Having grown up in suburbia and Chris in the country, we were apprehensive but also excited about moving to a big city. It didn't take us long to come to the conclusion that we both love it. Between the subway, buses and trains, getting around couldn't be easier. As in most big cities, there is always something going on and somewhere to go. Being an incredibly international city, we get to try the Chinese version of all kinds of worldly cuisines. We don't drive so the only time we have to worry about traffic is when we are playing Frogger to cross the street. However, one of the down sides to the big city is the pollution. We were more than a little freaked out when we arrived and saw about 1/3 of the people going about wearing medical masks to protect them from breathing the polluted air. Hopefully no carcinogens will take root over these two years.

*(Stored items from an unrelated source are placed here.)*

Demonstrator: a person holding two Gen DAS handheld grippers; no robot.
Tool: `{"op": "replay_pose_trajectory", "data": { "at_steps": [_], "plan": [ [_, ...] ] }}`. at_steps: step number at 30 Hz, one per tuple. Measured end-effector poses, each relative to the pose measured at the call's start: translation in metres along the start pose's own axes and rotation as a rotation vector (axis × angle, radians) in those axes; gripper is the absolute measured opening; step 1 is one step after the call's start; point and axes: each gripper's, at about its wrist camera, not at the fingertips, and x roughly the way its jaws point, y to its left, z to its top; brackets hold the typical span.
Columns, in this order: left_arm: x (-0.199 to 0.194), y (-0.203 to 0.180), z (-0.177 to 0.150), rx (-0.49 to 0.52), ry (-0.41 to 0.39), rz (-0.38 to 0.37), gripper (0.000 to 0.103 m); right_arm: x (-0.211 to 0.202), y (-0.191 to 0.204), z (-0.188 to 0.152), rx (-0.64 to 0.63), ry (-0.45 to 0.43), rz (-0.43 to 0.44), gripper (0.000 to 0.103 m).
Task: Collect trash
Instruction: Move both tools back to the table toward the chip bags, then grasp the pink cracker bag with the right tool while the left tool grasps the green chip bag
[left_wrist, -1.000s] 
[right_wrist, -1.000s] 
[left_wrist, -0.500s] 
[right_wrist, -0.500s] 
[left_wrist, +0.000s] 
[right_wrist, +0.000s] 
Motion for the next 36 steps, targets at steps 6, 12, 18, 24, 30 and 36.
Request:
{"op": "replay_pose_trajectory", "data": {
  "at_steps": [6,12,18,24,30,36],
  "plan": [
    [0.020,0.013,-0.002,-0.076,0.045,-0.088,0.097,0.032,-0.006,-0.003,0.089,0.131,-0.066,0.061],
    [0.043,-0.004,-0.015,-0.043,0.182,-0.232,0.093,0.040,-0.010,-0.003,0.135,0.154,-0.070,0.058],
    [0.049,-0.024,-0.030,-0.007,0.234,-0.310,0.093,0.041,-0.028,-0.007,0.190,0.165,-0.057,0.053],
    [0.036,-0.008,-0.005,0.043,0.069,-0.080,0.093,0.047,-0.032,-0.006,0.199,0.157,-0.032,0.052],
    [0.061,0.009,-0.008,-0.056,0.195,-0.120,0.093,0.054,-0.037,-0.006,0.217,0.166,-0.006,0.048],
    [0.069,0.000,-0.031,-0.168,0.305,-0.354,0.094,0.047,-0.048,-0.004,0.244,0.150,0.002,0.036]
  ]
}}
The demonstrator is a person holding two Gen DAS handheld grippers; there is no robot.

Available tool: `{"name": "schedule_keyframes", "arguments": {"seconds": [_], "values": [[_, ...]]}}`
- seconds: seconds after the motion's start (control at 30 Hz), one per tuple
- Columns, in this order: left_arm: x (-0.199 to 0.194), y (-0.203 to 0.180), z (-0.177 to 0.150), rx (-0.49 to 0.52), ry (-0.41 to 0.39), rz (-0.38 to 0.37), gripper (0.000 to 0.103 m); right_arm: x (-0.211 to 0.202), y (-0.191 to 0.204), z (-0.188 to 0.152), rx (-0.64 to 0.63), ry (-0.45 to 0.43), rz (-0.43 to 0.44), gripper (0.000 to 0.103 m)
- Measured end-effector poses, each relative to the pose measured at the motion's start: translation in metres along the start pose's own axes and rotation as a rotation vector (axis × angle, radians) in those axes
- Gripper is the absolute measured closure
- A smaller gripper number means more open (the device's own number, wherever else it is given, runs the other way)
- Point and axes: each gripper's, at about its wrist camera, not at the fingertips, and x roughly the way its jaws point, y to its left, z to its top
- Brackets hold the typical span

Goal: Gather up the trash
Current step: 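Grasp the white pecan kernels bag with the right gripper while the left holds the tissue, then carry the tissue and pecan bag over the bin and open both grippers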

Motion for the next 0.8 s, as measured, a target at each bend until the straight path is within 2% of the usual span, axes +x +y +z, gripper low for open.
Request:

We were shocked to learn how incredibly safe Taipei is as well. We live across from a park and on the first day, we asked our principal if it was safe for me to go running alone. She had to stifle her laughter when she told me that it was absolutely safe. And, it's true! I would feel comfortable walking alone at 2:00 AM in just about any part of the Taipei. Maybe it is because of all of those over-crowded, under-fed prisons where the prison guards carry around cattle prods for anyone who disobeys. Just kidding.

All this to be said, we often wonder why we were so afraid of coming here. For the most part, the Taiwanese are actually excited to host Americans in their country whereas if we had gone to Europe, they pretty much would have resented every move we made. On the surface, many things about the culture in Taiwan may seem very different from American culture. But, when you get down to it, it really isn't that foreign. After all, have you ever seen a person from Montgomery try to order a sandwich in New York City? The culture and language gap may be just as wide across the Mason Dixon line as it is across the Pacific.